When you repeat the listing below, keep every word exactly and leave out each picture.

● **DATA BELOW**

○ ○ ○

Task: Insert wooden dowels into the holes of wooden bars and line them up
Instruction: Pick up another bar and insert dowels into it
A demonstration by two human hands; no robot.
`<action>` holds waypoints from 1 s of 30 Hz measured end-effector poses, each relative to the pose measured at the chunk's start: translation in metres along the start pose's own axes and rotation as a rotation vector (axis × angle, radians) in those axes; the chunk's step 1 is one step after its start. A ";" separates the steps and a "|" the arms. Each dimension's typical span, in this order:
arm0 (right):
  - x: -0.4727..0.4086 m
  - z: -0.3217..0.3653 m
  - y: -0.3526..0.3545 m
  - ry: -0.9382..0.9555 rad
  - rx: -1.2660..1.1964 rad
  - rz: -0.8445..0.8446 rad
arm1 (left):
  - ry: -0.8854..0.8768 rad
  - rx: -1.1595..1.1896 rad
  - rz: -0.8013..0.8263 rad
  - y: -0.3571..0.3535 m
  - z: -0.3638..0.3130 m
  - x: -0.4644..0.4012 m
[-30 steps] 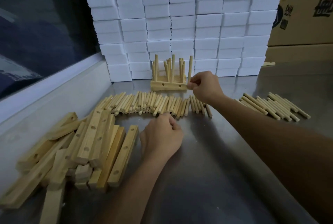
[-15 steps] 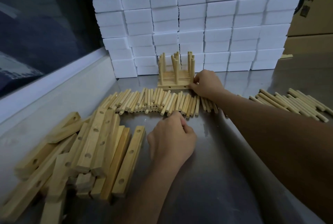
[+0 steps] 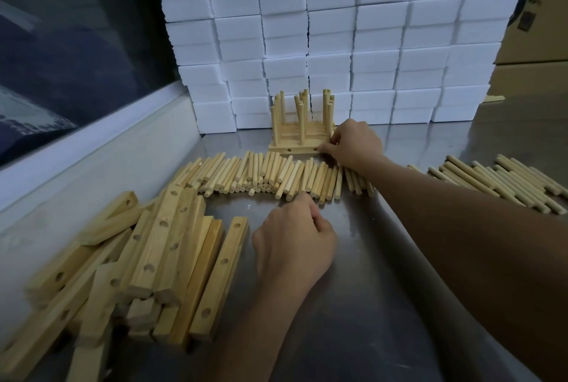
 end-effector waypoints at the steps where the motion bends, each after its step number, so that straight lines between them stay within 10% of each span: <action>1: 0.000 0.001 0.001 -0.005 0.005 0.009 | 0.002 0.000 0.000 0.000 0.000 0.000; 30: 0.172 -0.004 0.076 -0.014 -0.333 -0.229 | -0.135 -0.072 -0.044 0.005 -0.005 0.013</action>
Point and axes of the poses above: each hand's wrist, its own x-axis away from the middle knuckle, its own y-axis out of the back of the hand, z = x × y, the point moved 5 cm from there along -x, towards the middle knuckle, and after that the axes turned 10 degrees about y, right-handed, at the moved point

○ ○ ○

● **COMPLETED EXERCISE**
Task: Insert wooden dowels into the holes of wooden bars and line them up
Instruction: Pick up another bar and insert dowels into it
A demonstration by two human hands; no robot.
`<action>` holds waypoints from 1 s of 30 Hz measured end-effector poses, each relative to the pose measured at the chunk's start: translation in metres along the start pose's own axes and rotation as a rotation vector (axis × angle, radians) in those axes; the chunk's step 1 is one step after its start. A ";" separates the steps and a "|" the arms. Each dimension's typical span, in this order:
arm0 (right):
  - x: -0.4727..0.4086 m
  - z: -0.3217..0.3653 m
  - y: -0.3526..0.3545 m
  - ry: -0.9382..0.9555 rad
  - rx: -1.2660..1.1964 rad
  - rz: -0.8445..0.8446 rad
arm1 (left):
  - ry: -0.8854..0.8768 rad
  - rx: -1.1595..1.1896 rad
  - rz: -0.8013..0.8263 rad
  - y: -0.3571..0.3535 m
  - z: -0.3638..0.3130 m
  - x: -0.4644..0.4012 m
[-30 steps] 
[-15 steps] 
[+0 steps] 
 end-effector waypoints at the steps where the motion bends, each after its step number, so that straight lines between them stay within 10% of each span: <action>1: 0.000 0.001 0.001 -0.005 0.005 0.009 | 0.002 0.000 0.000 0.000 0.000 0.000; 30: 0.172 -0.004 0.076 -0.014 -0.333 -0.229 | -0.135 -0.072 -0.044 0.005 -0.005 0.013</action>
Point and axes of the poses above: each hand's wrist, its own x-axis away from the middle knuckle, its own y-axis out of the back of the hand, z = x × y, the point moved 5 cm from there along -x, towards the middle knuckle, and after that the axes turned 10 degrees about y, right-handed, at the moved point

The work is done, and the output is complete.